Un public d'une cinquantaine de parents,jeunes, soignants et enseignants a été attentif à la présentation de Martine Chautagnat et Elodie Dayet, respectivement psychologue et éducatrice spécialisées en addictologie. Leur éclairage sur ce sujet de société a été argumenté et chiffré afin que chacun affine son positionnement éducatif en pleine conscience.Les écrans sont devenus indispensables et il s'agit de bien les utiliser pour en bénéficier pleinement.La moyenne de sept écrans par famille en province explique les trente heures hebdomadaires que les 12-17 ans leur consacrent. Les parents ont-ils pleinement conscience de la nécessité de veiller à la qualité de l'exposition aux écrans de leur jeune ? L'apprentissage des choix se fait au quotidien des années durant et est conditionné par la maturation du cerveau : les émotions étant mieux controlées par le développement des capacités de raisonnement sur les dernières années de l'adolescence.
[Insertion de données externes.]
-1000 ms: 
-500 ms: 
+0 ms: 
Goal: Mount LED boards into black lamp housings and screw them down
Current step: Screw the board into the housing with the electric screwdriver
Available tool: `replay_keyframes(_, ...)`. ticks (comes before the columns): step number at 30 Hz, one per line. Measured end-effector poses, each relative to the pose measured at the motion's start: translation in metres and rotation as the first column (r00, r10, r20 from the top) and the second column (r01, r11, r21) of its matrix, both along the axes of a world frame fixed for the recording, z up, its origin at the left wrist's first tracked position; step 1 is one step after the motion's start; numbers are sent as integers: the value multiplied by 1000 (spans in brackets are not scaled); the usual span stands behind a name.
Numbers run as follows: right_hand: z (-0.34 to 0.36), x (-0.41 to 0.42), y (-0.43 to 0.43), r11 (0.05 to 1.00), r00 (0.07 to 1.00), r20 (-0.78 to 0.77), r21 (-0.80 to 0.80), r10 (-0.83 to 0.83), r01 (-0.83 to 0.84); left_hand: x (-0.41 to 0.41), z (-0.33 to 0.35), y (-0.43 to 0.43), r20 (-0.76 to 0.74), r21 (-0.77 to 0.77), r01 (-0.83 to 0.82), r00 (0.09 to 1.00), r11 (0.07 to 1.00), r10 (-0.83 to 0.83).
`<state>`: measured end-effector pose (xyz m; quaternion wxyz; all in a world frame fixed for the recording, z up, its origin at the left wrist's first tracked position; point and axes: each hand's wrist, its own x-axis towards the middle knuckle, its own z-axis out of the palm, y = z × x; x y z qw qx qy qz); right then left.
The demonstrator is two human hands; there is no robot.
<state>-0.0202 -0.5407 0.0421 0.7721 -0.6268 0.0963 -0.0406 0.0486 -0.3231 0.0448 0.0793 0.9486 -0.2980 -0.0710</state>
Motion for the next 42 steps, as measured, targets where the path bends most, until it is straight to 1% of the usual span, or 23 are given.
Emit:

Les apports positifs de certains jeux existent bel et bien, favorisant l'intelligence visuelle, l'agilité motrice et les relations sociales.D'autres banalisent les gestes violents,génèrent la perte d'empathie, véritable frein au vivre-ensemble et respect d'autrui. Les réseaux sociaux envahissent la spère privée des jeunes nuit et jour. Internet véhicule de bonnes et de nocives informations qui nécessitent le pilotage de l'adulte. Les précautions du neuropsychiatre Tisseron ont été rappelées: ne pas exposer les moins de trois ans et surtout jouer avec eux,ne pas offrir de consoles de jeux au moins de six ans mais leur faire découvrir leurs possibles, ne pas exposer à internet l'enfant avant 9 ans puis toujours l'accompagner. Les conférencières ont sans doute espéré avoir apporté assez d'éléments de réflexion quand elles ont soulevé avec pudeur la question des chambres des jeunes, suréquipées d'écrans en accès libre, le doudou téléphone portable vibrant de textos sous l'oreiller !!!